- Date: December 20, 2005
- Season: 2005
- Stadium: Cajun Field
- Location: Lafayette, Louisiana
- MVP: Southern Miss TE Shawn Nelson
- Referee: John Smith (Big East)
- Attendance: 18,338
- Payout: US$750,000 per team

United States TV coverage
- Network: ESPN
- Announcers: Mark Jones, Chris Spielman, Rob Stone

= 2005 New Orleans Bowl =

The 2005 New Orleans Bowl, dubbed the New Orleans Bowl at Lafayette featured the (now the Red Wolves) and the Southern Miss Golden Eagles. Due to the destruction caused by Hurricane Katrina, the game was played at Cajun Field in Lafayette, Louisiana, instead of at the Louisiana Superdome in New Orleans.

For Arkansas State, the game represented the Indians' first bowl game since the 1970 Pecan Bowl. The team had won the Sun Belt Conference with a 6–5 record. Meanwhile, the Southern Miss Golden Eagles (representing Conference USA) also came in with a 6–5 record.

==Game summary==
Darren McCaleb got Southern Miss on the board first with a 31-yard field goal to give USM an early 3–0 lead. Arkansas State's Eric Neihouse answered with a 44-yard field goal to tie the game at 3–3. With 2:05 left in the first quarter, running back Cole Mason scored on a 5-yard touchdown run to give Southern Miss a 10–3 lead. Nick Noce answered with a 4-yard touchdown run to tie the game at 10 at halftime.

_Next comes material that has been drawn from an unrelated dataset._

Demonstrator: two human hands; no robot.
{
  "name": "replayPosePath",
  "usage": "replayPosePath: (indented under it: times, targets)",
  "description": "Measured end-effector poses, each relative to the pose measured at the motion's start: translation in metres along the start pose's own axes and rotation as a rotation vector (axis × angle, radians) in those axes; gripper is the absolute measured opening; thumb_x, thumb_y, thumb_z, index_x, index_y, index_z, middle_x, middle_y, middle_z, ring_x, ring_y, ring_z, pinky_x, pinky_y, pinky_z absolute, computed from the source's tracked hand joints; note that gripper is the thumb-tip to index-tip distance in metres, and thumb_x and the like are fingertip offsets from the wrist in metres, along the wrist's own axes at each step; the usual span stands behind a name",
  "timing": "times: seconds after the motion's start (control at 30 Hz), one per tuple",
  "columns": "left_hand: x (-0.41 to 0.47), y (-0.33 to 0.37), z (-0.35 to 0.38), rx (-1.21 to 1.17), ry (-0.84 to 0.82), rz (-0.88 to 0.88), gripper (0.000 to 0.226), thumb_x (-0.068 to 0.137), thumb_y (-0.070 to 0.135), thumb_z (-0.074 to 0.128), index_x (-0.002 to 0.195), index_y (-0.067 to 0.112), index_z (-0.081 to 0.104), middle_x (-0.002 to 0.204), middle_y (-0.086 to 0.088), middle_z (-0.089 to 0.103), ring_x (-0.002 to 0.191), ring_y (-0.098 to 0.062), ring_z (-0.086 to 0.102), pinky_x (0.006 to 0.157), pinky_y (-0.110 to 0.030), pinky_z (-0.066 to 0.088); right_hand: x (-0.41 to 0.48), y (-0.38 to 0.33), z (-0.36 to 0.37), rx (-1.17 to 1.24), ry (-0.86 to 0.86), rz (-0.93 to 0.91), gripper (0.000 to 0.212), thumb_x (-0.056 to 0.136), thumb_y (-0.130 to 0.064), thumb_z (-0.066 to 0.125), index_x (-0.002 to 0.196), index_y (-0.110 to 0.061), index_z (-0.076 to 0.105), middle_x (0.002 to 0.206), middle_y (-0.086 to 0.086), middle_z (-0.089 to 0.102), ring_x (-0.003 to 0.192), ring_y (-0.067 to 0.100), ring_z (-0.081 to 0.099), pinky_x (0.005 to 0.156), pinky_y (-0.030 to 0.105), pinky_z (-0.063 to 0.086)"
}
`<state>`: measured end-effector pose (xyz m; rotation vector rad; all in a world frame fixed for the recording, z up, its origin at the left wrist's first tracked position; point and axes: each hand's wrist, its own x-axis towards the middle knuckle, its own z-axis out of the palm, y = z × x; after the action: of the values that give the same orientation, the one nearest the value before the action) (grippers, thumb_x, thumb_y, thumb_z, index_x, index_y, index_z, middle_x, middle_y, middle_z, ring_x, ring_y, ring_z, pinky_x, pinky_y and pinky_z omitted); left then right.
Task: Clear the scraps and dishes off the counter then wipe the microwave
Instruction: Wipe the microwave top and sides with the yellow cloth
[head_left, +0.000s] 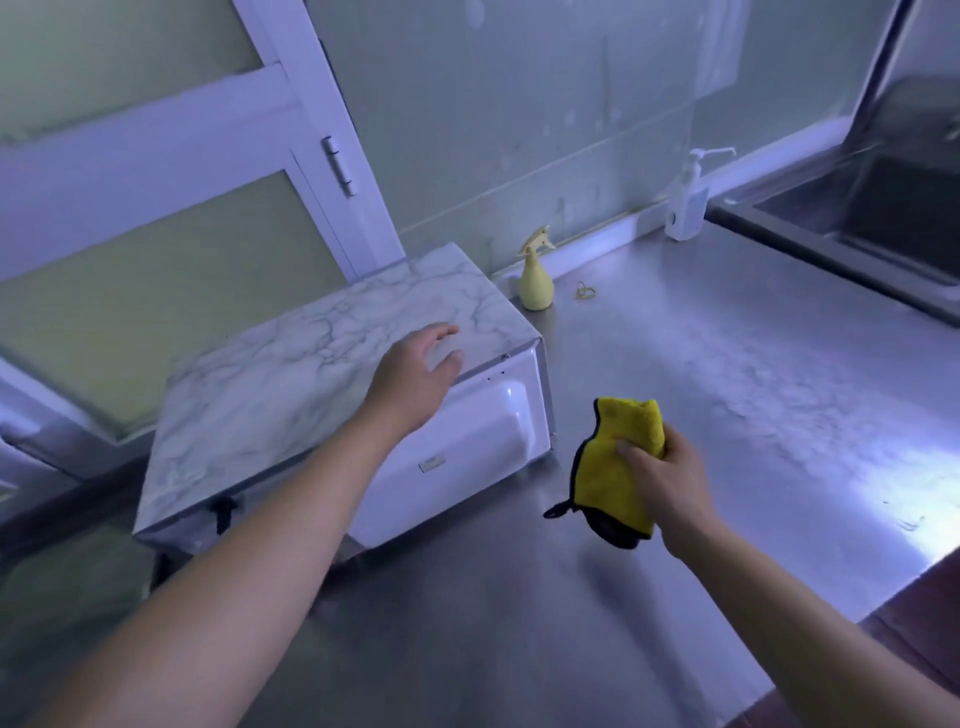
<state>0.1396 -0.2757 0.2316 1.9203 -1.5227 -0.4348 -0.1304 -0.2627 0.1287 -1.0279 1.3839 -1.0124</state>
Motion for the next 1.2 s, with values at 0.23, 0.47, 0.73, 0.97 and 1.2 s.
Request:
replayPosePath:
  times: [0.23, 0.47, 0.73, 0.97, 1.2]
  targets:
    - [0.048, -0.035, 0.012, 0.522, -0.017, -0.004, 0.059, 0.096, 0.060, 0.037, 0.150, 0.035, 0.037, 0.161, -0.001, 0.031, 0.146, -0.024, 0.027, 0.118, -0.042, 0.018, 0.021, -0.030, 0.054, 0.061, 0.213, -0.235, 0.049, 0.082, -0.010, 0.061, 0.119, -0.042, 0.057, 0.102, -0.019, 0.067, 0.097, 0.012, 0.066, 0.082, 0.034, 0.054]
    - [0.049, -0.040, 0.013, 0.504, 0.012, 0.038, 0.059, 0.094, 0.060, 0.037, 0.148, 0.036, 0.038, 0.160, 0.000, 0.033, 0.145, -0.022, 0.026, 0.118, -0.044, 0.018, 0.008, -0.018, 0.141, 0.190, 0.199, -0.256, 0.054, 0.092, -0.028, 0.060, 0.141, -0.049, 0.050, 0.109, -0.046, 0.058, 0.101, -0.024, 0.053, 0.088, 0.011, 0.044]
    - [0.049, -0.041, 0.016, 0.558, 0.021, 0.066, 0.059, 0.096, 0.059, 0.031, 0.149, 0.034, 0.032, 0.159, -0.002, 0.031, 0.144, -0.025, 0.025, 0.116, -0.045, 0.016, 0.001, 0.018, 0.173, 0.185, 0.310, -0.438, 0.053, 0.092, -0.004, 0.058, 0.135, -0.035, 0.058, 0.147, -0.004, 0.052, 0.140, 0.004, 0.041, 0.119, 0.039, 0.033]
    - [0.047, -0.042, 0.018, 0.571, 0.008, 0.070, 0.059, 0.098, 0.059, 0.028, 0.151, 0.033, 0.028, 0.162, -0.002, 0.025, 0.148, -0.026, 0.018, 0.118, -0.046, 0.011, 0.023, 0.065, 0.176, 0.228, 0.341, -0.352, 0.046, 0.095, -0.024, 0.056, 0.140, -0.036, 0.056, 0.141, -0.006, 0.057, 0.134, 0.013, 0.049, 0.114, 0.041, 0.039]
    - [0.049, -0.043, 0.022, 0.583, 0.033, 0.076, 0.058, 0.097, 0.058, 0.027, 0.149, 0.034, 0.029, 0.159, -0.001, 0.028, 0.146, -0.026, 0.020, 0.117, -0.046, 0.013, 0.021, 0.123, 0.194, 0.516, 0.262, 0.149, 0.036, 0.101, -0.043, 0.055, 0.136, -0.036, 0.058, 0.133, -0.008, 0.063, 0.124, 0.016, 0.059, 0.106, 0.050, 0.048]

Cody Hull scored on a 1-yard touchdown run in the 3rd quarter, to give Southern Miss a 17–10 lead. Quarterback Nick Noce found wide receiver Manuel Burton in the end zone for a touchdown to tie the game at 17–17. USM quarterback Dustin Almond connected with wide receiver Shawn Nelson for a 29-yard touchdown pass and a 24–17 lead. Arkansas State scored on a safety to get within 24–19. Dustin Almond threw a second touchdown pass to Shawn Nelson to make the final margin 31–19.